Platelet abnormalities in chronic thromboembolic pulmonary hypertension

The reasons for non-resolving thrombosis in chronic thromboembolic pulmonary hypertension (CTEPH) have not been fully elucidated. Despite platelets being implied in its pathogenesis, they have been poorly studied. We hypothesized that platelets would be altered in CTEPH. The aim of our study was to compare selected platelet parameters in CTEPH patients with healthy subjects. The study included healthy subjects (n = 50) and patients with CTEPH (n = 47). We investigated platelet count, mean platelet volume (MPV), and platelet aggregation-spontaneous (SPA) and induced by various concentrations of five agonists. In addition, some other hemostatic parameters were also investigated to provide a comprehensive view on hemostasis. We found a decreased platelet count [212 (171-251) versus 248 (205-408) 109 L-1, P<0.01], higher MPV [11.3 (10.5-11.7) versus 10.1 fL (9.4-10.4), P<0.001] and higher SPA [9.5 (7.1-12.4) versus 5 (1.3-9) %, P<0.001], but a decrease of induced platelet aggregation (only by maximal agonist concentrations) in CTEPH patients compared to controls. These changes were accompanied by a significant increase of plasma fibrinogen, factor VIII, von Willebrand factor (antigen and activity), and plasminogen activator inhibitor.
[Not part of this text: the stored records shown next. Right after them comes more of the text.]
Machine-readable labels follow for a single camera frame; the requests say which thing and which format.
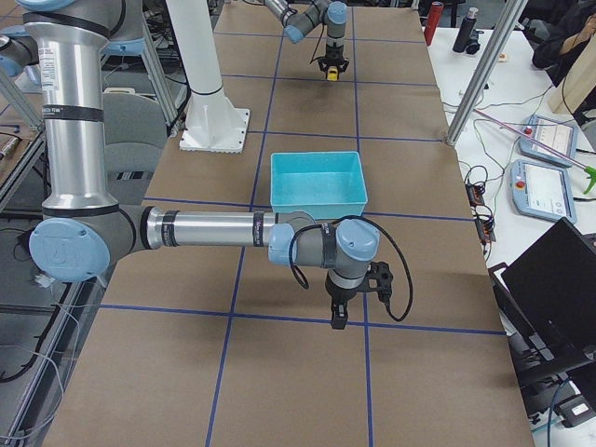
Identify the teach pendant tablet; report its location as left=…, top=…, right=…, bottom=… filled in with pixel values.
left=510, top=159, right=577, bottom=224
left=519, top=115, right=579, bottom=168

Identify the black bottle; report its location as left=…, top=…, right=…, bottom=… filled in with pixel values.
left=452, top=7, right=480, bottom=55

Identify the teal plastic bin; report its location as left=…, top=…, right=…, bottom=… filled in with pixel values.
left=270, top=151, right=368, bottom=220

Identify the near teach pendant tablet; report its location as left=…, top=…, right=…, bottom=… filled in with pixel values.
left=510, top=159, right=577, bottom=224

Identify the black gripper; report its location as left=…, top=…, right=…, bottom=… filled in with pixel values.
left=317, top=44, right=349, bottom=74
left=325, top=277, right=368, bottom=330

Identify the black laptop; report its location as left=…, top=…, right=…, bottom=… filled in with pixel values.
left=500, top=216, right=596, bottom=355

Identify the far teach pendant tablet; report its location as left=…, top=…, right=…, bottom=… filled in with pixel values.
left=519, top=115, right=579, bottom=168

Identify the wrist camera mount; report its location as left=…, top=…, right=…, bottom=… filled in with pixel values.
left=359, top=262, right=394, bottom=305

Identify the aluminium frame post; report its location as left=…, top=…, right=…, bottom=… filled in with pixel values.
left=445, top=0, right=527, bottom=146

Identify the white camera stand pole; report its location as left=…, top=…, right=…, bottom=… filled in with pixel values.
left=167, top=0, right=251, bottom=154

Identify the red cylinder bottle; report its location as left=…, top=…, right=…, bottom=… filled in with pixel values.
left=424, top=1, right=444, bottom=47

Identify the yellow beetle toy car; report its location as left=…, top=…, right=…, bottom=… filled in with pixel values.
left=326, top=66, right=339, bottom=82

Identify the reacher grabber stick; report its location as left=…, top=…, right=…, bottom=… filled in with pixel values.
left=473, top=109, right=596, bottom=195

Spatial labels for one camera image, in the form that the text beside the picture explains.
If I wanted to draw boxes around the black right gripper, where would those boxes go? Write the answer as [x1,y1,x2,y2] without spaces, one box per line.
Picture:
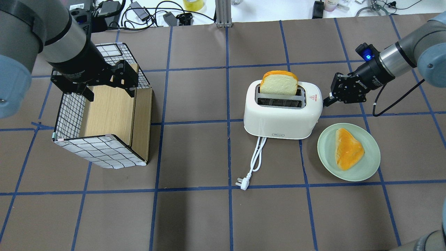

Thus, we can conclude that CTEPH is accompanied by a prothrombotic state, including platelet abnormalities. They reflect a higher platelet turnover/reactivity and specific platelet behavior (impaired aggregation) in these patients. Our findings imply that platelet disorders can contribute to the pathogenesis of CTEPH. However, further research would be desirable to better understand the reason for this finding.